Task goal — Provide only the number of lines below that hold "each".

--- START ---

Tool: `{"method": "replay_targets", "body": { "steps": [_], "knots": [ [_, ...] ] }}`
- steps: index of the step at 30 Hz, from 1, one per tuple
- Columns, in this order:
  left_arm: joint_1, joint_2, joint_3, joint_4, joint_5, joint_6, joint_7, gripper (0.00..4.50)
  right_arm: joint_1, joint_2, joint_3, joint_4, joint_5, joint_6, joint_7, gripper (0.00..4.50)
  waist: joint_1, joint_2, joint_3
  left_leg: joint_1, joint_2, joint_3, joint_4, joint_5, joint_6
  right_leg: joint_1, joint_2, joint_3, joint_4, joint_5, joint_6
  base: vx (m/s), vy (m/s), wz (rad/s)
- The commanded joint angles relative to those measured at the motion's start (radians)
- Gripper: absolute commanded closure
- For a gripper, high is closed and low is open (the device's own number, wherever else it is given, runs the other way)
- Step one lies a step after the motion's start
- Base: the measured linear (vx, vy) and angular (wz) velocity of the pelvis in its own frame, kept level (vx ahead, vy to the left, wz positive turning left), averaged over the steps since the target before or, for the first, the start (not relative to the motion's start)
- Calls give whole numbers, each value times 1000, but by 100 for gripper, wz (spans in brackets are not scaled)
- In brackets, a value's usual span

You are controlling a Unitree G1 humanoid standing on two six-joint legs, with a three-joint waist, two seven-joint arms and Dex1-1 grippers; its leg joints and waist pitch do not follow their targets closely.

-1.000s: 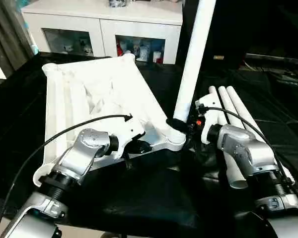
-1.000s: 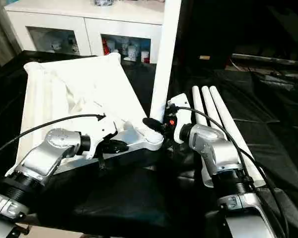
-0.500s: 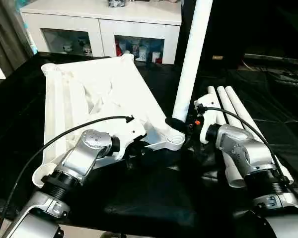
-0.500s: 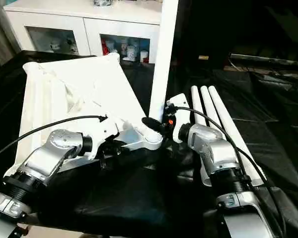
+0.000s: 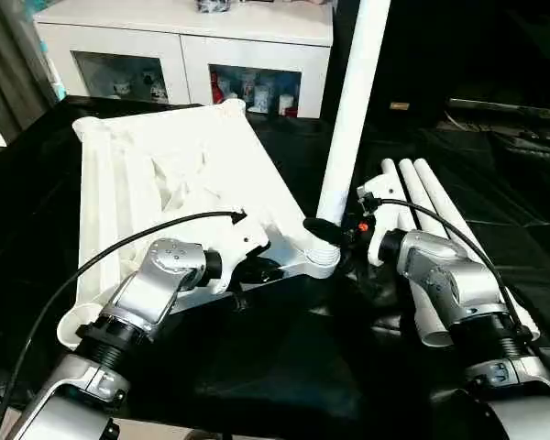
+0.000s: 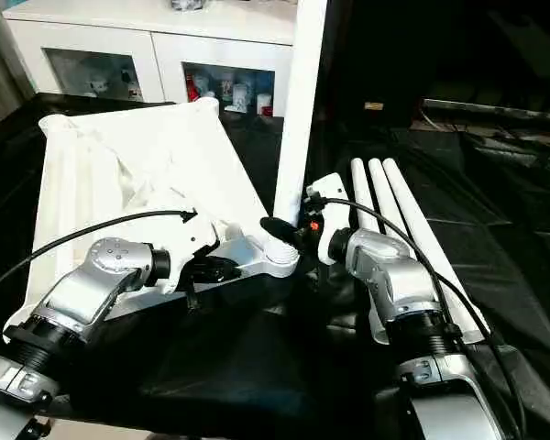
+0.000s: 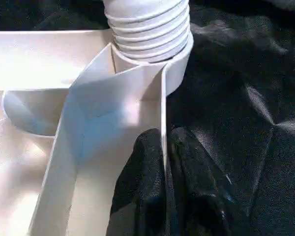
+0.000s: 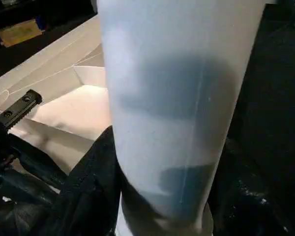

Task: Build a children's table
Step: Insert table leg to table base

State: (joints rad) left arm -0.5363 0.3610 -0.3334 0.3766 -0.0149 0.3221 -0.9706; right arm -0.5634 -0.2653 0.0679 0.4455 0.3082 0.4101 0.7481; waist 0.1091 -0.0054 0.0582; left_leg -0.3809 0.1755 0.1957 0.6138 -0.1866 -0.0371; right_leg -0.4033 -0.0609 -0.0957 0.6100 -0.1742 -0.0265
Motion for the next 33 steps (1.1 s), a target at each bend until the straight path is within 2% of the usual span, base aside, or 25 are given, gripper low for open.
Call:
{"method": "replay_targets", "body": {
  "steps": [1, 4, 5, 9, 22, 28, 33],
  "knots": [
    [5, 9, -20, -6, 17, 2, -12, 408, -16, 1, -7, 18, -9, -6, 0, 259, -2, -8, -70, 24, 68, -33, -77, -163, 14, 49, -109, 69, -79, -287, -162, 0, 0, 0],
    [6, 10, -18, -7, 15, 7, -11, 408, -16, 1, -7, 16, -10, -5, 1, 259, -2, -6, -69, 24, 68, -33, -77, -168, 12, 48, -110, 69, -81, -300, -159, 0, 0, 0],
    [6, 10, -17, -7, 14, 8, -11, 425, -16, 1, -7, 16, -11, -5, 1, 259, -3, -8, -70, 25, 68, -33, -78, -169, 11, 48, -109, 68, -81, -300, -159, 0, 0, 0],
    [7, 9, -11, -11, 5, 20, -16, 448, -15, 2, -8, 15, -11, -4, 1, 259, -3, -7, -71, 24, 69, -34, -78, -164, 11, 48, -109, 69, -78, -281, -164, 0, 0, 0],
    [13, 2, 14, -27, -25, 24, -32, 450, -19, 8, -8, 23, -14, -5, 0, 259, -5, -10, -69, 22, 68, -33, -77, -159, 16, 49, -110, 69, -77, -279, -168, 0, 0, 0],
    [16, -5, 25, -34, -33, 30, -22, 450, -17, 24, -8, 34, -15, -16, -8, 259, -10, -10, -68, 23, 68, -34, -78, -175, 12, 49, -111, 68, -82, -311, -163, 0, 0, 0],
    [11, -11, 33, -28, -37, 30, -9, 450, 24, 42, -51, 57, 8, -38, -34, 259, -14, -10, -67, 23, 68, -34, -79, -176, 14, 47, -111, 69, -83, -315, -159, 0, 0, 0]
  ]
}}
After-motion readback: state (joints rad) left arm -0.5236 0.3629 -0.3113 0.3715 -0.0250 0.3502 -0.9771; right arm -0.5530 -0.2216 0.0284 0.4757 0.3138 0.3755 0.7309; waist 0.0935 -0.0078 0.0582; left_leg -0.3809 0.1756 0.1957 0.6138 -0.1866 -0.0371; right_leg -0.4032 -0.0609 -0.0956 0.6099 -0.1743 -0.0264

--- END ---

Response to the exercise — 2